Geller told Land Line recently that it’s not VSP’s responsibility to “make sure (drivers) are in compliance with the hours of service.”
Before he moved to Virginia, Maier said he was ticketed for parking at a rest area after pulling in because he was “struggling to keep (his) eyes open” after waiting nearly five hours to get loaded in Scranton, PA.
He, like Lincoln, was awakened from a deep sleep, ticketed and told to move on.
“I did finally ask if (the trooper) was going to also give me a ticket for driving during my sleeper berth (time) and he said that he could if he wanted to and again added that it’s not his problem that I didn’t plan for a place to park,” Maier said.
OOIDA members Keith and Shan Russell of Dothan, AL, wrote their lawmakers and attached the Land Line article as “another example of what difficulties we must endure to do our jobs for the American economy and consumer.”
“Every day we are faced with inconsistent and ridiculous state laws, regulations and policies that fly directly in the face of our federally-mandated requirements regarding hours-of-service,” the Russells wrote in the letter. “We hope that you will take a serious look … and help us meet our federally mandated requirements without state intervention with unsafe and unreasonable interference.”

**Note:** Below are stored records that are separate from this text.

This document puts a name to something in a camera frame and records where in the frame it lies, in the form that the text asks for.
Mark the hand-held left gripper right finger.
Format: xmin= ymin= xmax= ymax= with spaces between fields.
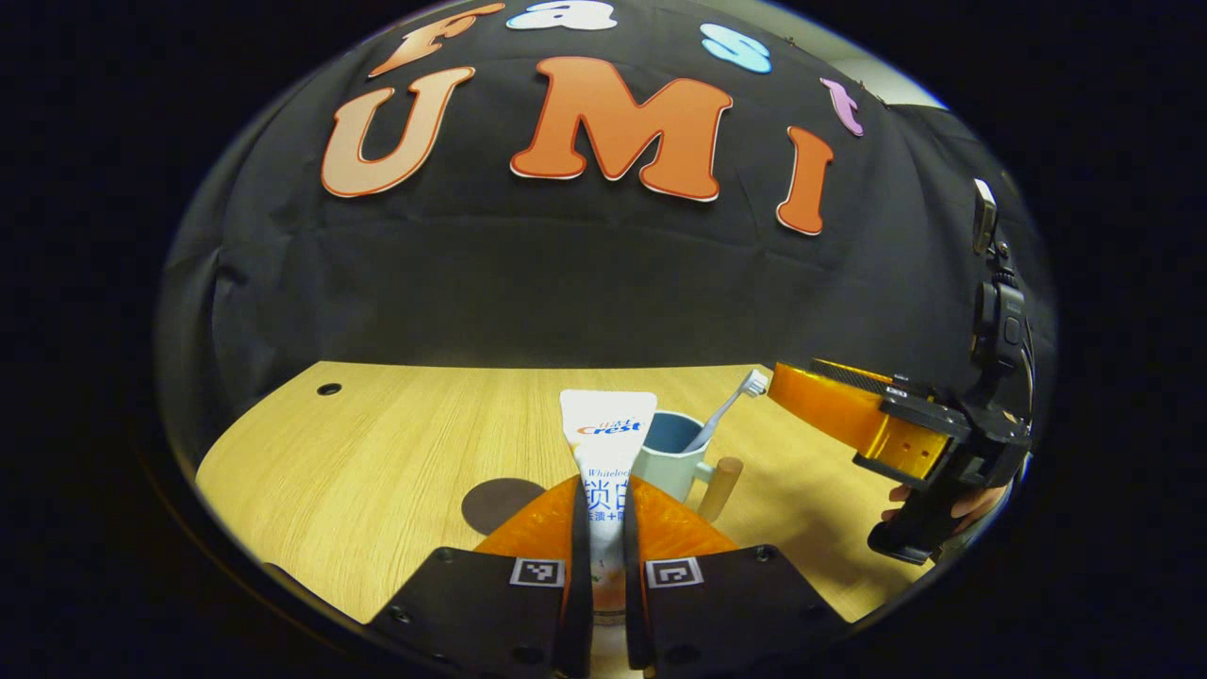
xmin=622 ymin=474 xmax=850 ymax=675

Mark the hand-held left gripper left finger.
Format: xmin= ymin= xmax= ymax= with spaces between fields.
xmin=368 ymin=474 xmax=595 ymax=678

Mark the dark brown round coaster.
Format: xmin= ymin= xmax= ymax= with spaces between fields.
xmin=461 ymin=477 xmax=548 ymax=537

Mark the white toothbrush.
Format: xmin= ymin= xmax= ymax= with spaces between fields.
xmin=681 ymin=370 xmax=769 ymax=454

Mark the light blue cup wooden handle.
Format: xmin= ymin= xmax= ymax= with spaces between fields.
xmin=630 ymin=411 xmax=744 ymax=524

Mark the white toothpaste tube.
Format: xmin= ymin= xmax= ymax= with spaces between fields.
xmin=559 ymin=389 xmax=658 ymax=625

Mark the black backdrop cloth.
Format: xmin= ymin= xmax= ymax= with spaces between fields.
xmin=156 ymin=0 xmax=1057 ymax=472

As for Maier, he just wanted an answer to the question he posed to Geller and the VSP.
“If you are truly looking out for the greater public safety, then ask yourself what poses the greater threat to that safety; a rest area full of sleeping truckers or the countless tired truck drivers you wake up and force to drive down the highway every night,” he wrote. “I think the answer to that question speaks for itself.”